Ela conta que resolveu comparar
os dois países porque ambos estão crescendo em evidência no
cenário internacional e apresentam sistemas bancários mistos,
embora na Índia a presença de instituições públicas seja ainda
mais marcante que no Brasil. Lá, a participação dos bancos
públicos no que se refere a ativos alcança 70%. Aqui, esse
índice ultrapassa 30%, sendo que sobe para 40% quando o assunto
é o saldo das operações de crédito, conforme dados de 2009.
A importância dos sistemas públicos nas duas nações, diz Ana
Luiza, manteve-se alta até mesmo depois da reforma por que
passaram a partir dos anos 90, no contexto da chamada liberalização
financeira.
No Brasil, muitos bancos foram
privatizados naquele período, enquanto na Índia, apesar da
venda de parte do capital de várias instituições públicas,
o governo continuou mantendo o controle sobre elas. “Ou seja,
mesmo depois das reformas, a presença dos bancos públicos
nos dois países continuou relevante, principalmente na Índia”,
afirma a economista.

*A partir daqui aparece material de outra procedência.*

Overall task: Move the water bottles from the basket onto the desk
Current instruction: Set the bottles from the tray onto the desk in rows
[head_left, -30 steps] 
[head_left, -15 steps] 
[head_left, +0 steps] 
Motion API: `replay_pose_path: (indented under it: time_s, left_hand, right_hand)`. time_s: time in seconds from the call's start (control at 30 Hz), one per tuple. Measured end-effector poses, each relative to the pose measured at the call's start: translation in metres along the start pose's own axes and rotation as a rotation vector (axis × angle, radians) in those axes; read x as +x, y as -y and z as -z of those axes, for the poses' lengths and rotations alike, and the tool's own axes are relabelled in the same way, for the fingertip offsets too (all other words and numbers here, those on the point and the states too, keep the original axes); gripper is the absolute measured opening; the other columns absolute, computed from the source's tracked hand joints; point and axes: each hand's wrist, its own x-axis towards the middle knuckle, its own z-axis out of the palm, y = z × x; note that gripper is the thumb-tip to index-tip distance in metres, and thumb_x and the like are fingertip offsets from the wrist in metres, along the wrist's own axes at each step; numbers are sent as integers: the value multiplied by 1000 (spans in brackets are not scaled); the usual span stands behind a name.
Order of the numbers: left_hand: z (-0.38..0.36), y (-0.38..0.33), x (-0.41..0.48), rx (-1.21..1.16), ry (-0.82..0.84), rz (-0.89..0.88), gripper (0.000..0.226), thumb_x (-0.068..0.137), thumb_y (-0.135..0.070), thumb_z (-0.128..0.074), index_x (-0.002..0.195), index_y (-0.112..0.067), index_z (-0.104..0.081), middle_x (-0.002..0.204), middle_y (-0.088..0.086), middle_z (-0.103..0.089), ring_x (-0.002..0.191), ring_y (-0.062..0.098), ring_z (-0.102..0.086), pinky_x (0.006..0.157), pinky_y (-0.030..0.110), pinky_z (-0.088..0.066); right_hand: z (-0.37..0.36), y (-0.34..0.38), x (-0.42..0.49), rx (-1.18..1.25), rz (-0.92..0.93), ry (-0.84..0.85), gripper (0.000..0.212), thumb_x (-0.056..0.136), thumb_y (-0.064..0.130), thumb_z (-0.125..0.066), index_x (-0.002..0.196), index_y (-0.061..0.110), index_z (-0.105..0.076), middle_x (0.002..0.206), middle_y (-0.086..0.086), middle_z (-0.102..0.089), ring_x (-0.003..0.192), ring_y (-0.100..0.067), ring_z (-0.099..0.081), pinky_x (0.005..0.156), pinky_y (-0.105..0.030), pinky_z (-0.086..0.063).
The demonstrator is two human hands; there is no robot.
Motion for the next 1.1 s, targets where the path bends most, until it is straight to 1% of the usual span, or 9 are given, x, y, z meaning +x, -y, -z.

E foi justamente a combinação de sistema
público e privado que permitiu às duas nações enfrentarem
as consequências da crise financeira de maneira mais efetiva,
de acordo com a pesquisadora.
Ana
Luiza esclarece que assim que a turbulência internacional
se tornou sistêmica, os bancos privados de Brasil e Índia
evitaram se envolver em atividades de maior risco. Restou
às instituições públicas, portanto, cumprir esse papel. Com
o advento da crise, continua a autora da dissertação, os dois
países viviam uma fase favorável no mercado de crédito. O
agravamento do quadro, a partir de setembro de 2008, obrigou
os governos dos dois países a adotarem ações para atenuar
os impactos. Tanto Brasil quanto Índia reduziram as taxas
de juros, sendo que o primeiro demorou um pouco mais para
tomar a decisão.
As medidas empreendidas na
Índia afetaram o sistema bancário como um todo, dado que,
com o rebaixamento das taxas de juros, o custo do crédito
também sofreu queda. No Brasil, alguns bancos se envolveram
em iniciativas mais específicas, como a Caixa Econômica Federal,
que reforçou seu papel de destaque no segmento de crédito
imobiliário. “Foi nesse período, por exemplo, que o governo
federal lançou o programa Minha Casa, Minha Vida”, assinala
Ana Luiza. Além disso, o Banco Nacional de Desenvolvimento
Econômico e Social (BNDES) também ampliou o desembolso para
a indústria, conferindo dessa forma maior vitalidade ao setor.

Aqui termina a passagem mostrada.